Version 11 of How much of Tcl is Fluff?

Updated 2015-02-13 09:48:57 by plwork

Interesting read up at http://developers.slashdot.org/story/15/02/11/1744246/your-java-code-is-mostly-fluff-new-research-finds - this study comes to the interesting conclusion that the average Java program (and, by implication, the average C++, C, or whatever variant you might think of) less than 5% of the code actually implements the job the program is meant to do. The rest, say they, is "fluff" - boilerplate - set up, strip down, marshaling, demarshaling, and so on. This strikes me as way lopsided, but in looking back at my C++ code I think I see why they come to this conclusion - a lot of code is spent getting ready to do things, or cleaning up after doing things, but not very much is actually doing the real task. A lot of this is GUI code to get information in and out of a program, and the toolkits in such languages are very verbose, usually requiring as much as one whole line of code for every parameter. Tcl is far more concise and to-the-point, the UI in particular usually takes far less code and work. Does anyone have a handle on this evaluation might come up on Tcl? My initial reaction is 50% or more to do the work, but there is a fair amount of overhead in the form of [expr {...}] and the like that put gingerbread around code that isn't needed in Java or other languages - but then, expr's aren't a heavy part of Tcl code jobs, either. Comments?

PL 2012-02-12: one of the goals of Tcl was to hide fluff inside the C implementation level. Programs written in lower-level languages will necessarily contain a lot of fluff; higher-level / scripting languages allow the programs written in them to seem more fluff-free since the fluff is within module code or inside the language runtime.

(PL) 2012-02-13: I may have to retracts my comments after a first reading of the actual paper, as opposed to the article about the paper. The paper doesn't seem to be about what we call "fluff" here, but rather about uniqueness of code fragments and the ability to measure it by identifying a minimal set of tokens. I'll read it a couple of times and try to comment on it.


arjen - 2015-02-12 08:14:41

I do a fair amount of calculations in Tcl (data manipulation, not-too-voluminous numerical simulations) and I would say that the fraction of fluff is rather limited - depending of course on what exactly you consider to be fluff. Boilerplate-ish stuff includes: getting arguments from the command-line, setting up a window, importing packages, initialising variables. One could argue that [expr] is fluff as is [set] - x = y is of course more concise than set x $y, but think of all the semicolons that are required in C-like languages!

(PL): AFAICT, fluff is code that doesn't directly contribute to the core "action" inside a Java metod, but still can't be edited out without breaking the method.
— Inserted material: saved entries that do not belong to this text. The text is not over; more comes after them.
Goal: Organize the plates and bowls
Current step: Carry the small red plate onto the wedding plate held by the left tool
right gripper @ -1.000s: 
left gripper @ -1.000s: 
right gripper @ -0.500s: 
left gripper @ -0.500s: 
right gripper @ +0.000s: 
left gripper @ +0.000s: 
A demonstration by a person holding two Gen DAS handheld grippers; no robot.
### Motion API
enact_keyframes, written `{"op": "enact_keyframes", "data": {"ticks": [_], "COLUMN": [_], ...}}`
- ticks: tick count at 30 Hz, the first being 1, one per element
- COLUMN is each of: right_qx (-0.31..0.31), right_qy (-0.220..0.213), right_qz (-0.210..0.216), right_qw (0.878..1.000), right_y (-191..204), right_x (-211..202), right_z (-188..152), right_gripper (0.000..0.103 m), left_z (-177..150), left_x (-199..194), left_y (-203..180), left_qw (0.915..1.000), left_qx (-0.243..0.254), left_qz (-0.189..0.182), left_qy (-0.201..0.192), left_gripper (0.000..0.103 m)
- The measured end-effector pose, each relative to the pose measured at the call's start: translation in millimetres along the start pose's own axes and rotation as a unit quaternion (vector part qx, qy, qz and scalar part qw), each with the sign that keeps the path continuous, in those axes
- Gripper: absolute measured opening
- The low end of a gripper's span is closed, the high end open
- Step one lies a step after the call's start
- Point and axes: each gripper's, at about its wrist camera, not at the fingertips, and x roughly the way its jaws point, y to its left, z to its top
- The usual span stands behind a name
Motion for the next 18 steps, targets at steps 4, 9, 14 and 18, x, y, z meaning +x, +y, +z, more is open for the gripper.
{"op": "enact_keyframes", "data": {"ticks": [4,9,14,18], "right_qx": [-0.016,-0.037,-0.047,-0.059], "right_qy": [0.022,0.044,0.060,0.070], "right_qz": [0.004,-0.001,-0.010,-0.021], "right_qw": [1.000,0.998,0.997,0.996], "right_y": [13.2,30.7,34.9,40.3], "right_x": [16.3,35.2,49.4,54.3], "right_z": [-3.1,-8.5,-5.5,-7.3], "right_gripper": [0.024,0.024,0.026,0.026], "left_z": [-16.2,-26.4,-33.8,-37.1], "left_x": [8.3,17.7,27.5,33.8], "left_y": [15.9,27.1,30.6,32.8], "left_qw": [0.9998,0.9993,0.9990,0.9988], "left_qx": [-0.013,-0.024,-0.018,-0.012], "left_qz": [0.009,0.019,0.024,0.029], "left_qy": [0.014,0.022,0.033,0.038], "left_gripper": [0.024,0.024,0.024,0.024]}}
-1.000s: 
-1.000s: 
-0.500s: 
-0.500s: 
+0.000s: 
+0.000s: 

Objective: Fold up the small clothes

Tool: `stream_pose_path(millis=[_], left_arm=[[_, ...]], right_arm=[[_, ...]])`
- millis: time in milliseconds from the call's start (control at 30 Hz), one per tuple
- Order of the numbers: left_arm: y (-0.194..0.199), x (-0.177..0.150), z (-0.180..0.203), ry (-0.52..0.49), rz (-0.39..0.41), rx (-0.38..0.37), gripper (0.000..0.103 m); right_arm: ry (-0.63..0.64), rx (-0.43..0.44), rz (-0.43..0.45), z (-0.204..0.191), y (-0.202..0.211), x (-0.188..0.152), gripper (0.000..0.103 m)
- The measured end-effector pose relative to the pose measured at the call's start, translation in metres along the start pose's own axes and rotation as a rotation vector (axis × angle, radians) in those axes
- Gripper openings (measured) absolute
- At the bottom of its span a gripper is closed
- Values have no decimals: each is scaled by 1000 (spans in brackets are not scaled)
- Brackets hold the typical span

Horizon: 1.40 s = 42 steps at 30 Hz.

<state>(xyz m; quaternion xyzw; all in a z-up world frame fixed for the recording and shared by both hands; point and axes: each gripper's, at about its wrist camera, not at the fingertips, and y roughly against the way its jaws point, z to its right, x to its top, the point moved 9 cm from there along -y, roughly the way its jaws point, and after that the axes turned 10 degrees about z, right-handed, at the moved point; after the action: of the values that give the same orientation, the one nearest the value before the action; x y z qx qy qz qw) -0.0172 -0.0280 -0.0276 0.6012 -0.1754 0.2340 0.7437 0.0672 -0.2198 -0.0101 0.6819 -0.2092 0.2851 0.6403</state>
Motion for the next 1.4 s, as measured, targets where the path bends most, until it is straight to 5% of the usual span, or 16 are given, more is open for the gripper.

It's not about excessive syntax as such: variable assignment is variable assignment regardless of whether your language makes you type x = y or set x $y (but if you have to declare the variable first, that's fluff).


Aside: reinventing very high-level programming languages

(PL): The article mentions that the researchers ponder applications for this research including "keyword-based programming", which is basically to say that they are reinventing languages like AWK some forty years later...

arjen - 2015-02-12 12:40:44

I seem to have heard of such reinventions more often, usually regarding wheels ... (Mind you: a good idea deserves being reinvented from time to time)

(PL): Reinventing isn't bad in itself, but is likely to be ineffective and misguided if you don't have any idea of prior art. The researchers may of course be more knowledgeable than this article makes them out to be.

Larry Smith I noticed that, too. Oddly enough, I think Tcl may be much more in line with "keyword-based programming" than not. Tcl has a lot of "keywords" but none of them are really "reserved" in the sense that if, else, while and so on are in C languages. In Tcl, they occur in specific patterns which makes recalling them and using them much easier on the brain cells - leaving more to think about the actual programming problem. And it reduces the overall amount of "cruft".

(PL): Yes. Again, the central idea for Tcl is to have a language (a "very high-level language") that lets the programmer concentrate on the "core action" of the code, while the "fluff" is hidden within the C implementation level. John Ousterhout talks about this kind of "core-to-fluff" ratio in some paper, I believe (well, sort of: in "Scripting: Higher-Level Programming for the 21st Century" he uses a "code ratio" comparison that simply compares line counts in C/C++/Java code to line counts in corresponding Tcl code; while what this actually measures is code bloat, the terseness of C/C++/Java ought to mean that the bloat is due to the presence of fluff). As we all know, not even Tcl can get rid of all the fluff, but a Tcl program does come close to the programming ideal they are talking about here. A language like AWK comes even closer to being fluff-free, but the trade-off is less generality.